Communicating with confidence – when you feel anything but
3 fundamental principles for leaders in uncertain times
Among the endless stream of look-alike COVID-19 emails from organizations, one struck me like a bolt of lightning.
It came recently, as I was getting on a plane – the last one I would board for a while – for an unexpectedly early return from a family vacation. I was anxiously reviewing our firm’s financial forecasts – reasonably healthy now, but with huge uncertainty in the months ahead – as the world was plunging into a pandemic-caused recession.
The subject line: Are you planning layoffs? It was from an outplacement company, offering its services.
Yes, such services are valuable right now, with the pandemic upending life and work. Ethical employers always struggle to do the right thing for the sustainability of their business and its people, which can sometimes include the painful decision to layoff some capable employees. But as I absorbed it, up in the air, the email struck me as singularly insensitive.
There’s been much written about communication, and, to some extent, marketing, during a crisis – but not enough that’s contemporary to these unprecedented times.

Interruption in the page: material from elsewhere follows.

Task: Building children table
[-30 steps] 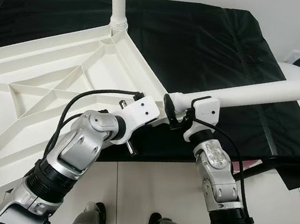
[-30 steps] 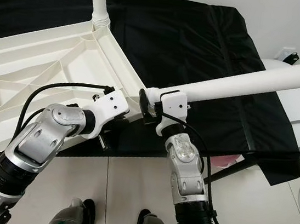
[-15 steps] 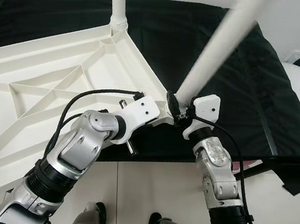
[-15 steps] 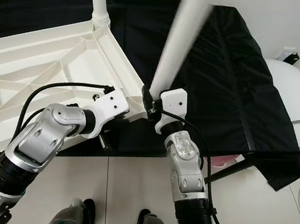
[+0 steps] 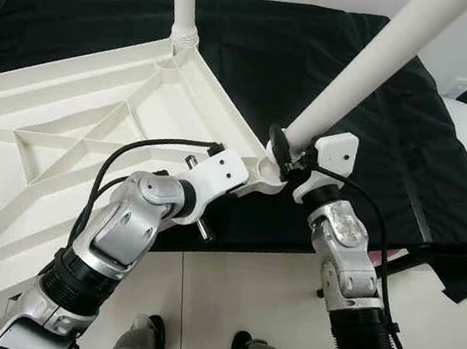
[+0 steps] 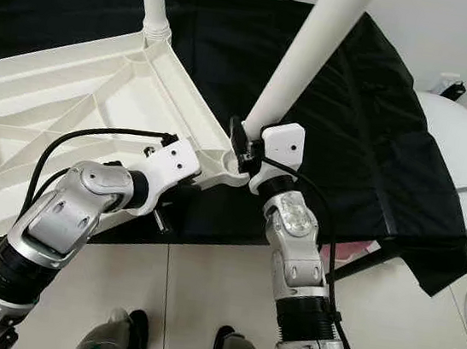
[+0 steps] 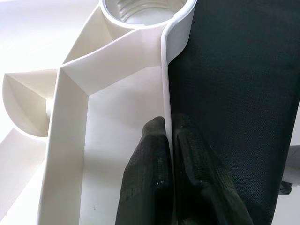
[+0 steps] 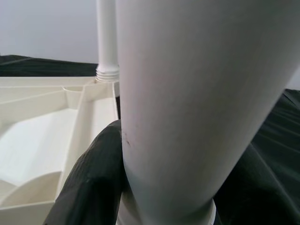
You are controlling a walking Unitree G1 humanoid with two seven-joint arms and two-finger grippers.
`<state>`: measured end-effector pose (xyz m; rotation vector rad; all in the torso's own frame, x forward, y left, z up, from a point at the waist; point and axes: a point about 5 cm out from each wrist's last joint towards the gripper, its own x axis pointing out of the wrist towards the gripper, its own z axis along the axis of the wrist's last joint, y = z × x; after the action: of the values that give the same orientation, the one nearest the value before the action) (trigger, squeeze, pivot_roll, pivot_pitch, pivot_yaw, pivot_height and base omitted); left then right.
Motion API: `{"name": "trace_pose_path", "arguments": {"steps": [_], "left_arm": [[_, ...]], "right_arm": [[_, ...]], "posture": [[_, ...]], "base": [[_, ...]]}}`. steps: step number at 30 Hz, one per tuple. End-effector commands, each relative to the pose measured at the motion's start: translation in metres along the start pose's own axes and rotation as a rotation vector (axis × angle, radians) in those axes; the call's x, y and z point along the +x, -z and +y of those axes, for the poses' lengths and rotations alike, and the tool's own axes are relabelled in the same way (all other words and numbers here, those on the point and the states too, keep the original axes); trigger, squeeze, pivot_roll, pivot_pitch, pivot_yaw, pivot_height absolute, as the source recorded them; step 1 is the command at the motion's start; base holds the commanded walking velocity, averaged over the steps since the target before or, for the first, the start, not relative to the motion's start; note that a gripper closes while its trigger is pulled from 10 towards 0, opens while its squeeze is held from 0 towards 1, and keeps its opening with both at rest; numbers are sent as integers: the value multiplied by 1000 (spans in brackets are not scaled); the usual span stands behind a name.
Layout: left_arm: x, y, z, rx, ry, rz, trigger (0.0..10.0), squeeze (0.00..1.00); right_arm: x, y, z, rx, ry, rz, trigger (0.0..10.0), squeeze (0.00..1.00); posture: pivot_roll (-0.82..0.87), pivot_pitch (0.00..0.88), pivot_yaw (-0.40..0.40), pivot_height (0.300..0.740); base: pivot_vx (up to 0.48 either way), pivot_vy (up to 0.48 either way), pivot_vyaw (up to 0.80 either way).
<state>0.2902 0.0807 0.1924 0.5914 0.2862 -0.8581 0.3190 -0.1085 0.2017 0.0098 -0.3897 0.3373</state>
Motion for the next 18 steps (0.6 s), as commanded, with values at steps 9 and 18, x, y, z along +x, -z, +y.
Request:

How can leaders, organizations and brands communicate with confidence at a time when they feel very little certainty — and are likely anything but confident themselves? How can they be authentic, honest and above all valuable to their stakeholders, without alienating them?
Start with empathy: What unique gift can you give?
Analyze your stakeholders’ hearts and minds. What do they need now? What information or meaningful help can you offer – ideally, better than anyone else?
The answers will likely be different for each organization or brand – and for each stakeholder. For example:
- A customer-service gesture such as an airline waiving change fees, or a mobile phone company waiving out-of-country roaming charges (thank you, Air Canada and Telus).
- Conveying essential knowledge or public-service information such as Loblaws reassuring customers that it had plenty of food, offering online ordering and sharing information about protective measures while stores remain open.
- Using your resources to help affected people or industries such as Facebook offering $100,000 in grants to performers and partnering with the National Arts Centre on the Canada Performs series.
- Providing free education to help people learn to work remotely, as LinkedIn is doing.
- A small moment of wonder or entertainment such as Chicago’s Shedd Aquarium filling the void of visitors by letting its penguins walk freely through the place.
A critical consideration here is reciprocity: These are things you must give freely, with no sales pitch, and no instant expectation of return. You’re showing your values, and your talent. You’re earning reputation – the most precious of all business assets. And you’re entering a conversation – or starting one.
Analyze risk – without groupthink
As the outplacement firm demonstrated, your communication – and especially your marketing – may catch people at a time when they’re focused on needs that are far more basic than you can fill, and on issues that are far more critical.The risk of stakeholders feeling annoyed, harassed, or even outraged, is higher than usual.
Consider the activist, lobbyist, association or NGO advocating for their cause, or seeking policy or regulatory change. Before you post or send something out, ask an objective outsider to review it. If they are not sure you should send it, think twice before doing so. For example, as Ted Nordhaus, founder of the Breakthrough Institute, an environmental think tank, told Bloomberg this week, “It’s not the time to be talking about climate change or demanding climate policy.”
Efforts to help can also go awry without objective, sober second thought, as the celebrities singing Imagine to ‘bring the world together’ discovered last week — a gesture that seemed empty from their positions of privilege, wealth and power — and contrasted poorly with those making a more meaningful difference, such as Elton John or Roger Federer.
Be wary of your business decisions unrelated to the crisis. The best example this week was Goldman Sachs awarding its CEO a pay raise of almost 20 per cent – to widespread criticism.
Finally, review your current or upcoming marketing campaigns: Are there images of people in large groups, embracing or shaking hands? Do you have a slogan such as “finger-lickin’ good?” Bite the bullet and invest in new creative, or you risk being the target of ridicule.
Leadership in a crisis: All in, no spin
In 30 years of communications, I’ve seen far more trouble come from saying too little than from saying too much. In a world that runs on communication, silence is almost never a sustainable strategy.
Leaders must be visible – showing they’re all in, with no spin. The first instinct at a time like this is often to pull back, to say less, to halt, postpone or cancel communication. It’s natural: leaders like having the facts. They don’t know exactly what’s coming. And what they say won’t just be remembered by their stakeholders; it will be recorded — and likely accessible forever.
A final lesson for leaders comes from a longstanding source of reputational pratfalls: The International Olympic Committee. On March 22, commenting on the 2020 Summer Olympics, the IOC announced that ‘cancellation is not on the agenda’ and that it would take a month to review the situation.
Two days later, after incredulous responses from athletes and public objections from the Canadian and Australian Olympic Committees, the IOC finally came to the obvious conclusion: the Olympics would be postponed to 2021 (although, bizarrely, a spokesperson insisted they would still be called the ‘2020 Tokyo Olympics’).
The lesson? This is a time to step up, not step back, and to lead by example. It’s a time to be among the first — not the last — to do the right thing.